W Gdańsku i Gdyni zaczyna się produkcja elementów konstrukcyjnych dla morskiej farmy wiatrowej Baltica 2. Będzie realizowana w zakładach Grupy Przemysłowej Baltic.
Według Adama Liszczewskiego, przewodniczącego pomorskiej rady OPZZ, który był gościem audycji „Ludzie i Pieniądze”. dzięki temu pracownicy zyskają nowe kompetencje, a inwestorzy docenią potencjał pomorskich firm.
– Morskie farmy wiatrowe to jest polski przemysł narodowy, który może istnieć następne 100 lat. On będzie rozwijany i tutaj będzie potrzebna cała rzesza potrzeba nowych fachowców, całkowicie nowych zawodów, których na rynku nie było. Czy ktoś widział elektromontera alpinistycznego, który pracuje na wysokości 200 metrów? – pytał.

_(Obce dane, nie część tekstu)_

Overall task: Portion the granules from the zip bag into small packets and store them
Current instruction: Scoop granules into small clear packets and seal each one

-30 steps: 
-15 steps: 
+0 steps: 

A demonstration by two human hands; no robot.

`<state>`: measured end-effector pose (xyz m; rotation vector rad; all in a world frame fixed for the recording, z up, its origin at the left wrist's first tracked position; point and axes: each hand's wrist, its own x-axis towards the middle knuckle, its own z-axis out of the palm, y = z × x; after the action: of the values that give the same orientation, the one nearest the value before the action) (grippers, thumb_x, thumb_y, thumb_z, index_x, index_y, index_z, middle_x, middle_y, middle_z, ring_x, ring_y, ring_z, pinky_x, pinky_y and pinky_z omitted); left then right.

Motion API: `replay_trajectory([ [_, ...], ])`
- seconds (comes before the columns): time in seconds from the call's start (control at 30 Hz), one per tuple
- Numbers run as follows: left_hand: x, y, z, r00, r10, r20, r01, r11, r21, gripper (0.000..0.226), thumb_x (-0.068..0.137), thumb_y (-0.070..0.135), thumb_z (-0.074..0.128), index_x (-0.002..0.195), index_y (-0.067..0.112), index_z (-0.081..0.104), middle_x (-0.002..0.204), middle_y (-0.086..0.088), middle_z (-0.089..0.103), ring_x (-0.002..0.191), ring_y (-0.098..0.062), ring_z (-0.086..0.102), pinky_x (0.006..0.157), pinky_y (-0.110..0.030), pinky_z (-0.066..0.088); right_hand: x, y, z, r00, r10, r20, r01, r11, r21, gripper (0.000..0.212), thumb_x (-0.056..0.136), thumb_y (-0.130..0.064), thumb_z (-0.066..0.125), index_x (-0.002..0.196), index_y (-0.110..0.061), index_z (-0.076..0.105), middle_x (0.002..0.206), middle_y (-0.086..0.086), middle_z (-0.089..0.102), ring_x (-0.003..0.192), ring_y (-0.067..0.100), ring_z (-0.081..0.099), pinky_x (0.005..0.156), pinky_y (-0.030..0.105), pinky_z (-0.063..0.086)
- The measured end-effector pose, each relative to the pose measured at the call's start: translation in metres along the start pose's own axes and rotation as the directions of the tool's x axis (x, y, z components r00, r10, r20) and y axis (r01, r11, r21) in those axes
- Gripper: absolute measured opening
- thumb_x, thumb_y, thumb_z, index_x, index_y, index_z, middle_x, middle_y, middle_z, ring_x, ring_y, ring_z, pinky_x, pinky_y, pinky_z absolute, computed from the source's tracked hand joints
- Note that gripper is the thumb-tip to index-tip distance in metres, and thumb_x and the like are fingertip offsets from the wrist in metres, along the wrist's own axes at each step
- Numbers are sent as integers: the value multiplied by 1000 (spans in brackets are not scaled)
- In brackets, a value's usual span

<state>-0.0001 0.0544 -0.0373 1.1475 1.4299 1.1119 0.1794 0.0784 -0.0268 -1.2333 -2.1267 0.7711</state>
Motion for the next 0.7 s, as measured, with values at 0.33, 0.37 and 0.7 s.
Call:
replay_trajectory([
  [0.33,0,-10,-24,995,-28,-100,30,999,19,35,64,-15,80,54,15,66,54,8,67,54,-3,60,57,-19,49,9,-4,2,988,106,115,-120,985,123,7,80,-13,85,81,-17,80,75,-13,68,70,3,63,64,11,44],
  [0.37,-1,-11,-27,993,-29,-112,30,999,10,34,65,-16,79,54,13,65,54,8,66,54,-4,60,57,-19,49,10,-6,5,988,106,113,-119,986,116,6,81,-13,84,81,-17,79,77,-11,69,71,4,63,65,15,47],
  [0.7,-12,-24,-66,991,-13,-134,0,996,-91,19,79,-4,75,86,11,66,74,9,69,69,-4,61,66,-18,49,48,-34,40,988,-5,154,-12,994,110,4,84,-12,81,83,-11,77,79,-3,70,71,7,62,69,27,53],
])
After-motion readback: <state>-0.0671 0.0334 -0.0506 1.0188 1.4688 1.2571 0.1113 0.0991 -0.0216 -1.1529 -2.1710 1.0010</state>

– Budujemy kompetencje firmy, wchodzą szkoły techniczne z własnymi programami, sugestiami, jak należy szkolić, w jakich obszarach uczyć – dodał profesor Marek Grzybowski, prezes Bałtyckiego Klastra Morskiego i Kosmicznego.
Baltica 2 to największa morska farma wiatrowa budowana na polskich wodach Bałtyku. Zasili 2,5 miliona gospodarstw domowych czystą, odnawialną energią. Jej uruchomienie planowane jest na 2027 rok.